> [Your instructions]:
Report every line of the listing below in which the string "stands" occurs.

•••

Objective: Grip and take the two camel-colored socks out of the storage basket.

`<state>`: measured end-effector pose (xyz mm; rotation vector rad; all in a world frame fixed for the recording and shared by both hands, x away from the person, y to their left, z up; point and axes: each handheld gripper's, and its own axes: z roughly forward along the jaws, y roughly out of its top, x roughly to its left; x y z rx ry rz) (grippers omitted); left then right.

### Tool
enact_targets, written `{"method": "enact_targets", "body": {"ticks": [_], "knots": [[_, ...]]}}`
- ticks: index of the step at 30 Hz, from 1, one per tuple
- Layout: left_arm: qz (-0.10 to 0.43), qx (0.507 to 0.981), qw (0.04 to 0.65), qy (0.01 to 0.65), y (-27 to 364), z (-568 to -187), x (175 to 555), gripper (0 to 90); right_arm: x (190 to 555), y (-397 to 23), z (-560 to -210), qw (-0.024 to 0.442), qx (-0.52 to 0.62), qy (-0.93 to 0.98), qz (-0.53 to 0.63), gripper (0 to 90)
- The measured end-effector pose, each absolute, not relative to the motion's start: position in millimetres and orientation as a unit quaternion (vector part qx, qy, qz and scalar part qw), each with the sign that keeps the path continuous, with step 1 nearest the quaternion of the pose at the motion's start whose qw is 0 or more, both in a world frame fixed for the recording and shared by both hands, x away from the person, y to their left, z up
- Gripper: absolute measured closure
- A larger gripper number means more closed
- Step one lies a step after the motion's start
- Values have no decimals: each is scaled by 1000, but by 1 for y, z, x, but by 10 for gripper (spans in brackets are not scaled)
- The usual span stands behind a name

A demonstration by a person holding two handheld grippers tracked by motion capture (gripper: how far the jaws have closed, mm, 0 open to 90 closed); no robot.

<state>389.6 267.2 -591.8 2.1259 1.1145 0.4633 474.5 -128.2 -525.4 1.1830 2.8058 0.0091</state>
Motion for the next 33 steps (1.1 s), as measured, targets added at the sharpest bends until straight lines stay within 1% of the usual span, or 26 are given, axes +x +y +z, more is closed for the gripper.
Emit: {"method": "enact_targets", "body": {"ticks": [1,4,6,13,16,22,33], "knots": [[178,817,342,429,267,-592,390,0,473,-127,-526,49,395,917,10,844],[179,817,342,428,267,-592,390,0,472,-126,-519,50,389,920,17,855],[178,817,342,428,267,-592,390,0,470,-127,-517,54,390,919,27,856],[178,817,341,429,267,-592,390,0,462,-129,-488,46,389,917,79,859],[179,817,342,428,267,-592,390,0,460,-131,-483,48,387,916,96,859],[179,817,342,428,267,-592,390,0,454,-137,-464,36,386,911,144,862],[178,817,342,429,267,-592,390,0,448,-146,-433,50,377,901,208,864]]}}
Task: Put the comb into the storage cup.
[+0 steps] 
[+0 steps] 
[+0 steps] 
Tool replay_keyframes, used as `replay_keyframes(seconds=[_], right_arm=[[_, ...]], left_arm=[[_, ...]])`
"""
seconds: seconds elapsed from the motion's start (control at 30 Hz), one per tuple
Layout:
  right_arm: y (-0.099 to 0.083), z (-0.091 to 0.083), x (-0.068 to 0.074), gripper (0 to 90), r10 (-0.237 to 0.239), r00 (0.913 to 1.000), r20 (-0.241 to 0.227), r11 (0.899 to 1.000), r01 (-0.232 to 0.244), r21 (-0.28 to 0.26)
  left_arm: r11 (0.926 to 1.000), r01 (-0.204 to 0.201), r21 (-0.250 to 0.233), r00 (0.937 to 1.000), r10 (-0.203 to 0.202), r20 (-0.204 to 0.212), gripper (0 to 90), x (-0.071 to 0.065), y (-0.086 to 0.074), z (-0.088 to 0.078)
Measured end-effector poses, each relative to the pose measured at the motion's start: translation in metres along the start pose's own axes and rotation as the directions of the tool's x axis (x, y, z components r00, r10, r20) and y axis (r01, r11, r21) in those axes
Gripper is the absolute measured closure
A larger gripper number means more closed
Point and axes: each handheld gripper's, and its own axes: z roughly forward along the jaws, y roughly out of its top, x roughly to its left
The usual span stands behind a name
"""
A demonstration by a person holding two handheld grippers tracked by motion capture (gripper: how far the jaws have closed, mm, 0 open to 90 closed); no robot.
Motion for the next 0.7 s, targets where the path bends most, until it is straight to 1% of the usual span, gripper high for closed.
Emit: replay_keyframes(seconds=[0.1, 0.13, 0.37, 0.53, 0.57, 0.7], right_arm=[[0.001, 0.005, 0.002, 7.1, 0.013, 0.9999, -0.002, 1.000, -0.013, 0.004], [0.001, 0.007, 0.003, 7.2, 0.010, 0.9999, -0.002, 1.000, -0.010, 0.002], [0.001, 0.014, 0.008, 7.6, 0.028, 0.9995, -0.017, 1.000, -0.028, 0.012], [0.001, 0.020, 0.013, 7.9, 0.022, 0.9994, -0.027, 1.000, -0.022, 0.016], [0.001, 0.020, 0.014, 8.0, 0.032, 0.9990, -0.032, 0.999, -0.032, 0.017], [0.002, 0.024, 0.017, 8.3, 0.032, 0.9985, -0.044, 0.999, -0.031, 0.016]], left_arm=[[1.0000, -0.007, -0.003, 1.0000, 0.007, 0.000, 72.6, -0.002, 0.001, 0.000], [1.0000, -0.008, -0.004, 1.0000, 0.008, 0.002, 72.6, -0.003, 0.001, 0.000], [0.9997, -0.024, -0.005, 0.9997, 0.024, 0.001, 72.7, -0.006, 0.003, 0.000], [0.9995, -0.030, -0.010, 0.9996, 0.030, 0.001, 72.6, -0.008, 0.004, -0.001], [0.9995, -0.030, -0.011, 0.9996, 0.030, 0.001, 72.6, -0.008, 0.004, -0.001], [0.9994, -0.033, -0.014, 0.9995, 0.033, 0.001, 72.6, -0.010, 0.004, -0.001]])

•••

> [Exercise answer]:
- The usual span stands behind a name
The usual span stands behind a name

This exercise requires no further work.